Description
Mathilde est pédiatre. Elle travaille dans un hôpital, structure dans laquelle elle a accouché par césarienne de sa fille, entourée de son équipe. Traumatisée par la naissance physiologique de son premier enfant "j'ai été terrassée par la douleur, ma psychologue m'a expliqué plus tard que je m'étais probablement dissociée tellement c'était insupportable", Mathilde était pourtant prête à retenter l'accouchement physiologique pour son second enfant. Sauf qu'une fois le terme dépassé, la médecin a du se rendre à l'évidence : rien ne se passait. "C'est là que j'ai commencé à lire des récits de déclenchements et de césarienne sur les derniers jours de la grossesse, je me suis dit que ce bébé avait peut-être besoin de ça, qu'on ferait ce qu'il faudra. Et j'ai lâché prise sur l'objectif d'accouchement physiologique."

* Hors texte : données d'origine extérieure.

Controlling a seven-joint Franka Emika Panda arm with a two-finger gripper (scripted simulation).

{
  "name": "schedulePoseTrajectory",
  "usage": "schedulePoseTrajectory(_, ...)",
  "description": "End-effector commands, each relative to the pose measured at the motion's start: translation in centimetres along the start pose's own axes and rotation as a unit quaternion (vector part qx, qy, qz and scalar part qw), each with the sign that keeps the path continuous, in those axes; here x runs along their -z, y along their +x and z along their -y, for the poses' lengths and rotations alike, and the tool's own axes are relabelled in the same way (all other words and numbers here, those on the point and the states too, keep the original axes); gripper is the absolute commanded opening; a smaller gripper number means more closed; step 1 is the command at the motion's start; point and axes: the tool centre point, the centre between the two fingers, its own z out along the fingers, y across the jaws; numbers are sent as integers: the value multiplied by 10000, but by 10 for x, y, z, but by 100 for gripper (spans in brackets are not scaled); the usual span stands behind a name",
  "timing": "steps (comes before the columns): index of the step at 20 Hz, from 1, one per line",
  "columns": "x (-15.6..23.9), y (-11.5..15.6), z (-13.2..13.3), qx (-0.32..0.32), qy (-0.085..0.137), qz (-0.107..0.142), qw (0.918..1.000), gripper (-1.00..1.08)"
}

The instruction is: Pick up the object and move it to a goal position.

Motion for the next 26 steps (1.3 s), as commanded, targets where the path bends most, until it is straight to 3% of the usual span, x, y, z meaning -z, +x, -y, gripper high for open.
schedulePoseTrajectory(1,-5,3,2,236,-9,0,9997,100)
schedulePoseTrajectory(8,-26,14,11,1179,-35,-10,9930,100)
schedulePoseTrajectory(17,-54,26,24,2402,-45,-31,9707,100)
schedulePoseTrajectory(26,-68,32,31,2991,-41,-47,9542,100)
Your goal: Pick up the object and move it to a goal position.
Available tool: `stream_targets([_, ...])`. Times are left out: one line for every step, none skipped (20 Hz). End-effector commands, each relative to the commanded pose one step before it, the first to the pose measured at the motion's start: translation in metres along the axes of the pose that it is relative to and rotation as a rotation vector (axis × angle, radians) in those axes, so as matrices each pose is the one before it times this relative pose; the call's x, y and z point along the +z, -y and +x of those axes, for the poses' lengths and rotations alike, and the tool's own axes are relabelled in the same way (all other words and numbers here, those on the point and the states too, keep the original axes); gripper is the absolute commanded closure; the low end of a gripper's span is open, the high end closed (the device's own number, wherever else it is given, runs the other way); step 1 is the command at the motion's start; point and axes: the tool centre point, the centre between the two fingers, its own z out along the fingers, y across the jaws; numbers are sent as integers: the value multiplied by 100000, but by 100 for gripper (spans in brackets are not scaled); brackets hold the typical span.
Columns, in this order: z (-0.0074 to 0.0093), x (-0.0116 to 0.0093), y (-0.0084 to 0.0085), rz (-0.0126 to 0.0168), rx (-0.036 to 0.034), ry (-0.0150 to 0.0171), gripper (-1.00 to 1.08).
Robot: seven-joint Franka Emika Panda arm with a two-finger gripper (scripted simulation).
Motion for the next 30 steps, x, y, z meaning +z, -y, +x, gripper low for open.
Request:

Un début d'accouchement sous contrôle mais qui avance peu. Mathilde se rend à l'évidence et se prépare pour le bloc. "J'avais demandé un clampage tardif du cordon, un peau à peau tout de suite ... des petites choses qui ont fait que j'avais l'impression de garder la main. L'équipe a dit oui à tout." Une césarienne qui a réussi à effacer les souffrances de l'accouchement physiologique, avec une patiente préparée, qui a pu prioriser ce qui était important pour elle dans cet accouchement.

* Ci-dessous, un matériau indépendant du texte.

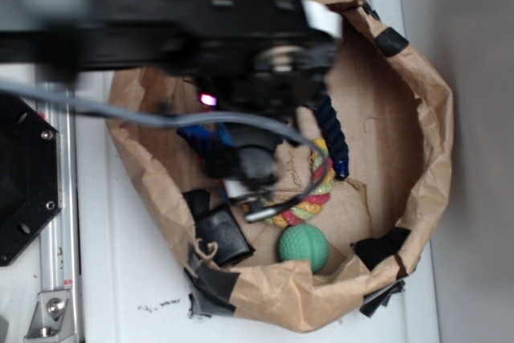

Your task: Grab the blue rope.

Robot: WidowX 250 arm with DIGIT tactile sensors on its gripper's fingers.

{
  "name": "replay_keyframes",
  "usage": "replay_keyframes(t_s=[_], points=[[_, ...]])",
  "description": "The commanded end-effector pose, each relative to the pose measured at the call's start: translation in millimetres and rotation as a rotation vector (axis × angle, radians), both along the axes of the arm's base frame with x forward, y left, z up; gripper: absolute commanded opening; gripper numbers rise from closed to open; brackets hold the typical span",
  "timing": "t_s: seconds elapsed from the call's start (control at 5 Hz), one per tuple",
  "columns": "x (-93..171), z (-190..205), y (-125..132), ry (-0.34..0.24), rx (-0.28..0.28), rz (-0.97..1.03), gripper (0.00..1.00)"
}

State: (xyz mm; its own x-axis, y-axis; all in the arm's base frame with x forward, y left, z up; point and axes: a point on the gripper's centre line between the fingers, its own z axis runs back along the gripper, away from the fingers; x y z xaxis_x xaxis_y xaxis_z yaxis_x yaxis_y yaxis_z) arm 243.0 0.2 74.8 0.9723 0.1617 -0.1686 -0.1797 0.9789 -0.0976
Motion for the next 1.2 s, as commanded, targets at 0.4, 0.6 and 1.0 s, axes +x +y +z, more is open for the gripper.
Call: replay_keyframes(t_s=[0.4,0.6,1.0], points=[[-33.1,-67.9,-79.3,0.194,-0.141,-0.152,0.00],[-31.4,-76.0,-75.7,0.212,-0.136,-0.177,0.00],[33.2,23.5,-12.4,-0.150,-0.072,-0.154,0.00]])
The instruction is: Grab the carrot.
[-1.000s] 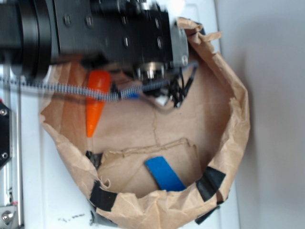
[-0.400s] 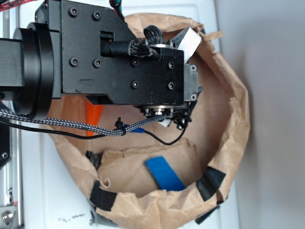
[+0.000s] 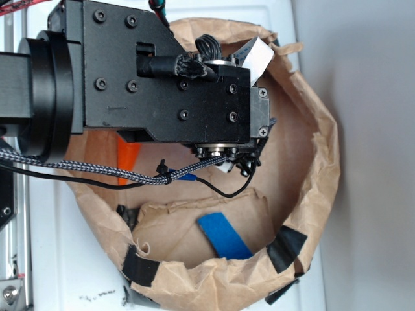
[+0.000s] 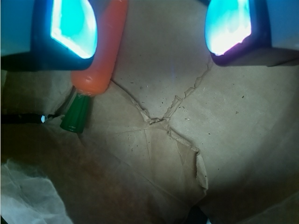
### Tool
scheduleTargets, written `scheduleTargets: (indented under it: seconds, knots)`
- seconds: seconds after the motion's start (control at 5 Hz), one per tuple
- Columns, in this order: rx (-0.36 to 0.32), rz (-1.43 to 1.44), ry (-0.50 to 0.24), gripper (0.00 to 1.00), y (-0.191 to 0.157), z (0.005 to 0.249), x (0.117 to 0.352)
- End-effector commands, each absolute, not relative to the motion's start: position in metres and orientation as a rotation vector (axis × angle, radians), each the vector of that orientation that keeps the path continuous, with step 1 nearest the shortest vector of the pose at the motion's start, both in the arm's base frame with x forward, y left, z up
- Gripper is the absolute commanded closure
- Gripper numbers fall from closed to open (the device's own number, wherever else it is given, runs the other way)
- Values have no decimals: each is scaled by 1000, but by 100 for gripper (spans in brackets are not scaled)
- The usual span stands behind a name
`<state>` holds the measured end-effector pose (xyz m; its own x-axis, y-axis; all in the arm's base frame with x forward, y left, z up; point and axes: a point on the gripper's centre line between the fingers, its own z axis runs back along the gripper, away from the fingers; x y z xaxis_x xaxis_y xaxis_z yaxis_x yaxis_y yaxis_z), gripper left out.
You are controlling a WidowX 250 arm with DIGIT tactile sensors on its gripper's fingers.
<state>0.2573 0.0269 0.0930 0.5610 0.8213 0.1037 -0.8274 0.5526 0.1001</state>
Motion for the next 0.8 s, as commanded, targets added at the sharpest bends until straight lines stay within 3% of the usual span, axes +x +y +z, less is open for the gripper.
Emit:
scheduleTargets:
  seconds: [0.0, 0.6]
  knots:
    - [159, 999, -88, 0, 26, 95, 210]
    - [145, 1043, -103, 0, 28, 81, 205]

"Une fois qu'elle est née, plus rien ne comptait : le bloc, la lumière, l'urgence... le fait de l'avoir contre moi, en peau à peau, pendant toute la durée de la césarienne... ça a tout effacé. J'ai le souvenir de m'être dit : je suis dans un bloc, le ventre ouvert mais ce moment, c'est un des moments les plus doux de ma vie. Ce peau à peau, ça m'a donné l'impression de reprendre le contrôle là dessus."
A l'heure de l'enregistrement, Mathilde était enceinte de 8 mois. Nous donnerons de ses nouvelles dans un prochain épisode.